Les Arabes et les Musulmans connaissent bien les problèmes des réfugiés. Il suffit d’interroger les Palestiniens pour bien comprendre le déchirement de familles arrachées à leurs foyers par la guerre et les atrocités de toutes sortes. Les Arabes et les Musulmans ont souffert et pleuré avec les Palestiniens. Ils le font de moins en moins, hélas. Les peuples ont été sincères, mais leurs dirigeants beaucoup moins, préférant la réal-politique et la protection d’intérêts immédiats aux injonctions coraniques et aux enseignements de l’islam. Leurs dirigeants se firent généreux tant que cela valait baiser au lépreux. Tant qu’il suffisait d’envoyer de l’argent pour acheter les consciences. Tant que les réfugiés se contentaient d’aller se réfugier ailleurs. A fortiori lorsque ces réfugiés sont les victimes des turpitudes des dirigeants arabes, de leurs propres desseins hégémoniques, de leurs querelles idéologiques et de leurs calculs politiques souvent inspirés par l’Etranger.

Si la honte nous submerge aujourd’hui, c’est parce que, encore une fois, nos dirigeants se montrent toujours déterminés et très « courageux » tant qu’il s’agit de se faire la guerre entre Arabes. Les millions de réfugiés en majorité Syrien et Irakiens sont les victimes de leurs frères ennemis.

L’Occident conseille, arme et commande. Les Arabes écoutent, paient et s’exécutent. L’engrenage est le même depuis toujours.

Les gens de la Péninsule n’auront de cesse de faire disparaître le berceau de la civilisation arabe qui a eu la mauvaise idée de naître en Mésopotamie et dans Bilad-al-Cham, plutôt que dans le décor inhospitalier et rugueux du Hadramaout. On ne sait toujours pas pourquoi, mais on le saura un jour pas lointain. Pour l’instant, là-bas,  on préfère sauver les palaces de Marbella que les manuscrits de Tombouctou.

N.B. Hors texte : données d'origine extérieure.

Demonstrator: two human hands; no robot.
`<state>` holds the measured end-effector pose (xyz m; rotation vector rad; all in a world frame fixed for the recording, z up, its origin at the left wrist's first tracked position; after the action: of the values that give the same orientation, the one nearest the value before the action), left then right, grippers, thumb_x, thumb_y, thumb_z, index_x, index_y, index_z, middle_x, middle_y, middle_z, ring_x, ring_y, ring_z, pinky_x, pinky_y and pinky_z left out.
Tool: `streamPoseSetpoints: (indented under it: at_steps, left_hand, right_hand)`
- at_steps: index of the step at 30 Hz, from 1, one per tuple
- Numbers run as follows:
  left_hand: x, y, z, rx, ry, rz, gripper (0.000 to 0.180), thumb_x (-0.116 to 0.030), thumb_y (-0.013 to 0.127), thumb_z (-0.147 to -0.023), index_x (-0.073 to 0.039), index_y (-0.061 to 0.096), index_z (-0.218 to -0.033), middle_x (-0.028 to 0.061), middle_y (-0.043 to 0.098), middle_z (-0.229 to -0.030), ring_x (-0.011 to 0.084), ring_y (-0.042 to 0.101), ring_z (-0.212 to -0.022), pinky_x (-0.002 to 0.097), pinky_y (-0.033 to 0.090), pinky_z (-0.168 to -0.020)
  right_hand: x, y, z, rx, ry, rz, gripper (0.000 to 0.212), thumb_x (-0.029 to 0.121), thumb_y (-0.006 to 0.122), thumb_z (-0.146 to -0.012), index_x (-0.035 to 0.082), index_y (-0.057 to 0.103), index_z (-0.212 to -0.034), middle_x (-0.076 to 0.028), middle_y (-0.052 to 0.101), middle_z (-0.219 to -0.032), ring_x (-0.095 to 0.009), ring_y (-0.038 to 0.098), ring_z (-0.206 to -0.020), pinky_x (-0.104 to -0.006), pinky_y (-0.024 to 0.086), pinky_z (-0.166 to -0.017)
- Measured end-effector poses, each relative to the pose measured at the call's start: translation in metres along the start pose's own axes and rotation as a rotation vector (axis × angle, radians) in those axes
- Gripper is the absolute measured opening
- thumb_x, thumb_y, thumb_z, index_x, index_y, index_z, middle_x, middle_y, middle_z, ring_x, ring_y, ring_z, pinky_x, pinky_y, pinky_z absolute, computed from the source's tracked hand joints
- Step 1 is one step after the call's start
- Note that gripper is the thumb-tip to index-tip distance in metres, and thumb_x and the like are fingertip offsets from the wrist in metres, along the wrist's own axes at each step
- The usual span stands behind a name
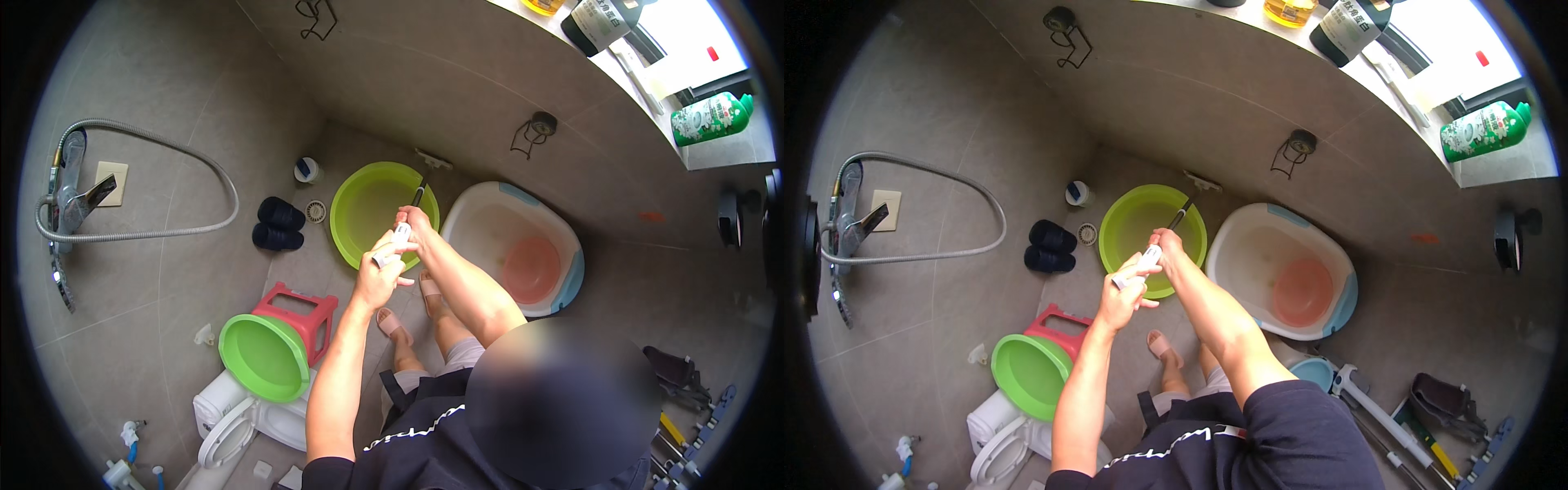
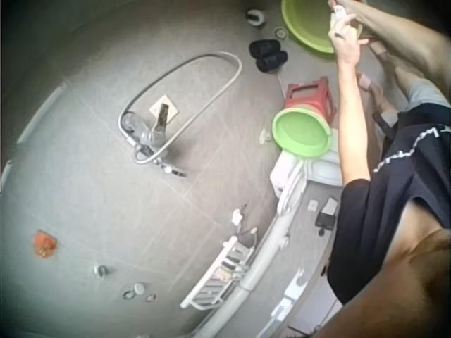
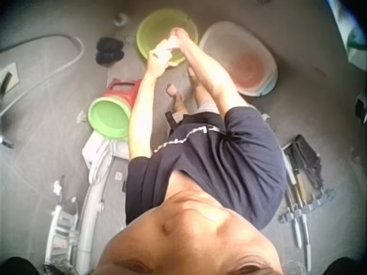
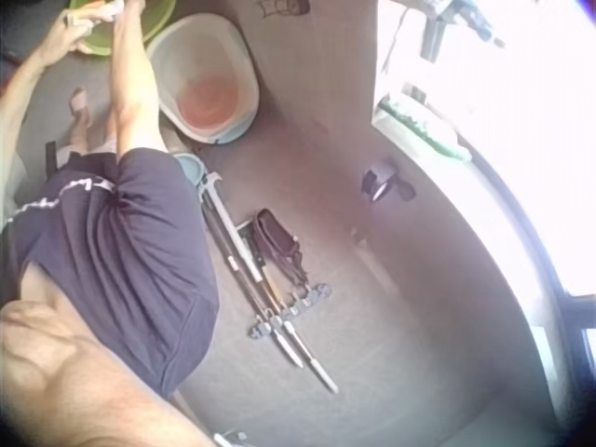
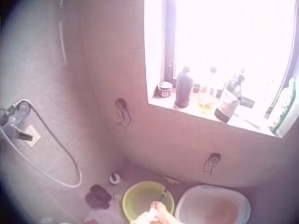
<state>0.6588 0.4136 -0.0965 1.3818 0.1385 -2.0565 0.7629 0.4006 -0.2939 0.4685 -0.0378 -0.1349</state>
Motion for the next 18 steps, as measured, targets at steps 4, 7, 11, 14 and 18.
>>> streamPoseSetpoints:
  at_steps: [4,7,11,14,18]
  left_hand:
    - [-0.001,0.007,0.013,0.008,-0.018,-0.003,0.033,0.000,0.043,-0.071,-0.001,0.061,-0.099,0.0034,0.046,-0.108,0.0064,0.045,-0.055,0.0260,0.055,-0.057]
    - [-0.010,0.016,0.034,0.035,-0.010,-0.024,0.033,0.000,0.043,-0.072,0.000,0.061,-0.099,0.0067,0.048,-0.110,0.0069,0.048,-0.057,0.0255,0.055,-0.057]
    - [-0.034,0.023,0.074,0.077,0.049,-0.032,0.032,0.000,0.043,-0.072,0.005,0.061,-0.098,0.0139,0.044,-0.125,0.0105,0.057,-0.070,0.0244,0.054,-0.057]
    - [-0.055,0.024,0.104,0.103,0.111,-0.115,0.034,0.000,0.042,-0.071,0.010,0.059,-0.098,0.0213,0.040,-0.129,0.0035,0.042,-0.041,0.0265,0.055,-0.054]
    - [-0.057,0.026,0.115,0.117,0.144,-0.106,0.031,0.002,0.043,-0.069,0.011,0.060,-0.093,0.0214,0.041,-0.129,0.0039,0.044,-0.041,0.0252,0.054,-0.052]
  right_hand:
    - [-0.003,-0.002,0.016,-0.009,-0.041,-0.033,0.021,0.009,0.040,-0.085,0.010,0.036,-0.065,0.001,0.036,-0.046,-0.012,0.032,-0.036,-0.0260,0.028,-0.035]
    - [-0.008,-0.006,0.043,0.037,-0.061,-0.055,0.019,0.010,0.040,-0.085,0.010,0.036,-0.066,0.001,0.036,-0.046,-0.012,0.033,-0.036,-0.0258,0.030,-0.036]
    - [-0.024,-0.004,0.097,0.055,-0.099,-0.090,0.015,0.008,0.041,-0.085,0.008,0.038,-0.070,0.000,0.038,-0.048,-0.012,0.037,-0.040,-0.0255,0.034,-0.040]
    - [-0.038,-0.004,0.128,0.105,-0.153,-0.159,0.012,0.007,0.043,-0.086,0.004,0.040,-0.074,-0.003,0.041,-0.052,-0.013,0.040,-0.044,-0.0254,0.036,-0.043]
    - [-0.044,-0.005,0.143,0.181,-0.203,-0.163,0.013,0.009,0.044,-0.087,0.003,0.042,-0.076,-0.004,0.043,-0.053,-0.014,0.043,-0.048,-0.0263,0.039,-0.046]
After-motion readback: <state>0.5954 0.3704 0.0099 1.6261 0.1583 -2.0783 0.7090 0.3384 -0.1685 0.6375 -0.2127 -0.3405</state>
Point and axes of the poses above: each hand's wrist, its own z-axis away from the middle knuckle, its own y-axis out of the palm, x = y × z, the point moved 4 cm from there along -z, towards the middle knuckle
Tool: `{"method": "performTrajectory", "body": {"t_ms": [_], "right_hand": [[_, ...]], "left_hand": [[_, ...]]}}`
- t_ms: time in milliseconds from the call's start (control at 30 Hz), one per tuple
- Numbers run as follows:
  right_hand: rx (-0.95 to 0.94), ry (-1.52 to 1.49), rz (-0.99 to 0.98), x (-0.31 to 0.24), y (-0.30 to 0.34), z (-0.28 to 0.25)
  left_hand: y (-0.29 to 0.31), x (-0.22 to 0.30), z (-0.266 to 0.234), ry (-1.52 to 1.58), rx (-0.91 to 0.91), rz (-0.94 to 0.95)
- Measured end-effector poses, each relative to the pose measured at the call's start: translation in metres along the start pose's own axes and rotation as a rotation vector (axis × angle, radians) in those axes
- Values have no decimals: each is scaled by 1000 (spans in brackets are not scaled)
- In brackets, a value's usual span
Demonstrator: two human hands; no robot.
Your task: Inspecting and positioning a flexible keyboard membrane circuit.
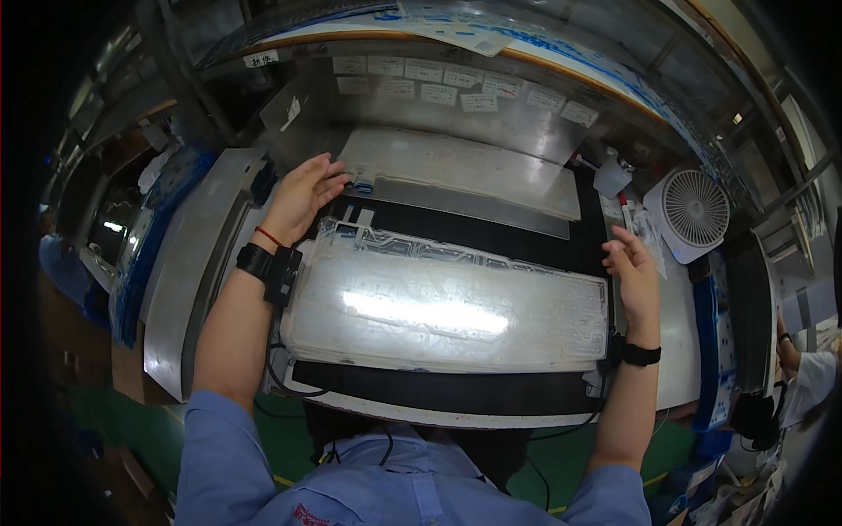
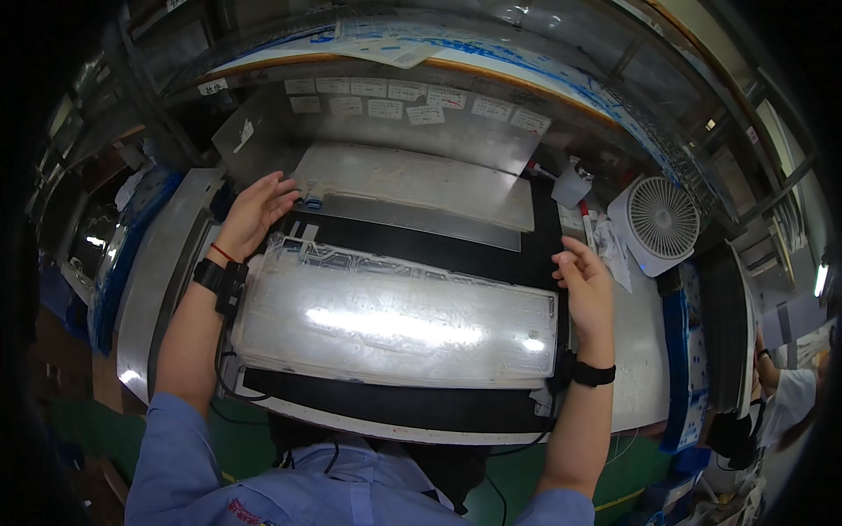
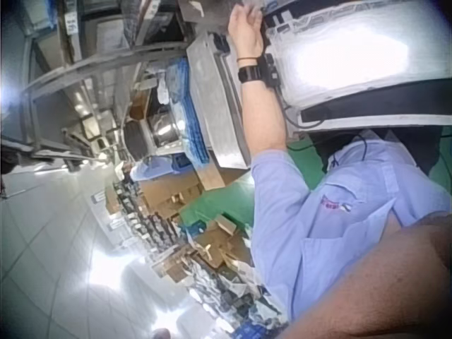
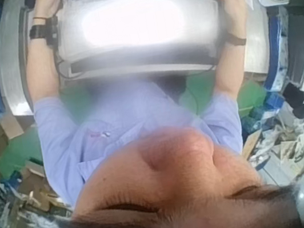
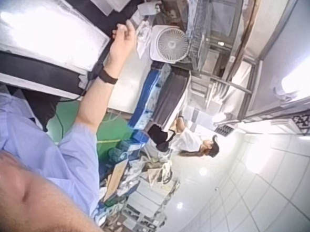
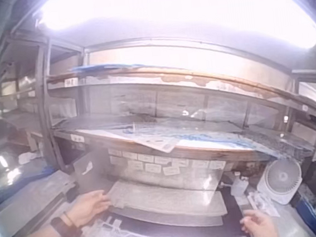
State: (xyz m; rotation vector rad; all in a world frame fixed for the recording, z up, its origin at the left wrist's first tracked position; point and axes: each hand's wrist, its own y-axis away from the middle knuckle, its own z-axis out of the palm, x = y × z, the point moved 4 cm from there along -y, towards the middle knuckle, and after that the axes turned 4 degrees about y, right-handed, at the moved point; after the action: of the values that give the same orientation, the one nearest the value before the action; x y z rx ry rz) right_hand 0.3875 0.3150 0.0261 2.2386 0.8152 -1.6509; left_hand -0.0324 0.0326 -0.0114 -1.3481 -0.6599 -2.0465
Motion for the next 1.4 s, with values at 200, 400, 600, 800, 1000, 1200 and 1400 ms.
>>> {"method": "performTrajectory", "body": {"t_ms": [200,400,600,800,1000,1200,1400], "right_hand": [[-402,257,-6,-5,11,18],[-369,12,-31,-6,10,16],[-179,-10,-92,-7,7,7],[-141,-19,-53,0,2,6],[-34,-163,9,-1,0,4],[-62,-130,15,8,-3,0],[16,-172,23,7,-4,-3]], "left_hand": [[-2,-2,-7,-11,26,-8],[-1,-3,-11,-53,2,-1],[16,13,21,-114,-177,-146],[15,6,25,-260,-211,-44],[8,8,15,-259,-196,41],[12,9,19,-157,-73,28],[8,8,12,-181,-95,31]]}}
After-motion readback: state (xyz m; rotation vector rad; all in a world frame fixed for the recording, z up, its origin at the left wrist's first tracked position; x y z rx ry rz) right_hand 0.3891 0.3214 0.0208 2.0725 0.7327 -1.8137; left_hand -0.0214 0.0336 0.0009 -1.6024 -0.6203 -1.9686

Si nous devons avoir honte aujourd’hui c’est parce que nous n’avons même plus la reconnaissance du ventre. Parce que nos dirigeants ont oublié que nous devons tant à la Syrie et que les Syriens ont été à nos côtés dans les moments les plus tragiques de notre histoire.

C’est parce que nous ne méritons pas d’être les dignes héritiers de l’Emir Abdelkader qui a sauvé des milliers de Chrétiens d’Orient et qui fit de la Syrie sa seconde patrie.

C’est parce que nous ne sommes pas capables, malgré nos ressources immenses, d’éviter à nos enfants d’aller s’échouer sur les rivages d’en face.

C’est parce que nous ne sommes plus capables de compassion pour nos frères africains qui frappent à nos portes.

Les Arabes doivent avoir honte de se défausser sur l’Europe, même si elle est loin d’être innocente, en tournant le dos aux centaines de milliers de leurs frères abandonnées sur des routes et des rivages inhospitaliers.

Suggérer à l’Arabie Saoudite de consacrer le quart des bénéfices annuels tirés du pèlerinage à La Mecque, suffirait selon les experts, à stopper l’exode massif et à envisager des solutions collectives à long terme.

Suggérer aux princes et aux potentats gavés d’argent, d’échanger un tableau de Picasso contre des tentes et des dispensaires, ou de surseoir à l’achat de yearlings à Deauville, n’aurait rien d’un crime de lèse-majesté. Bien au contraire, cela rappellerait à tous les enfants gâtés du monde arabo-musulman, les fondamentaux coraniques et la fatuité des richesses éphémères et de leur pouvoir de pacotille.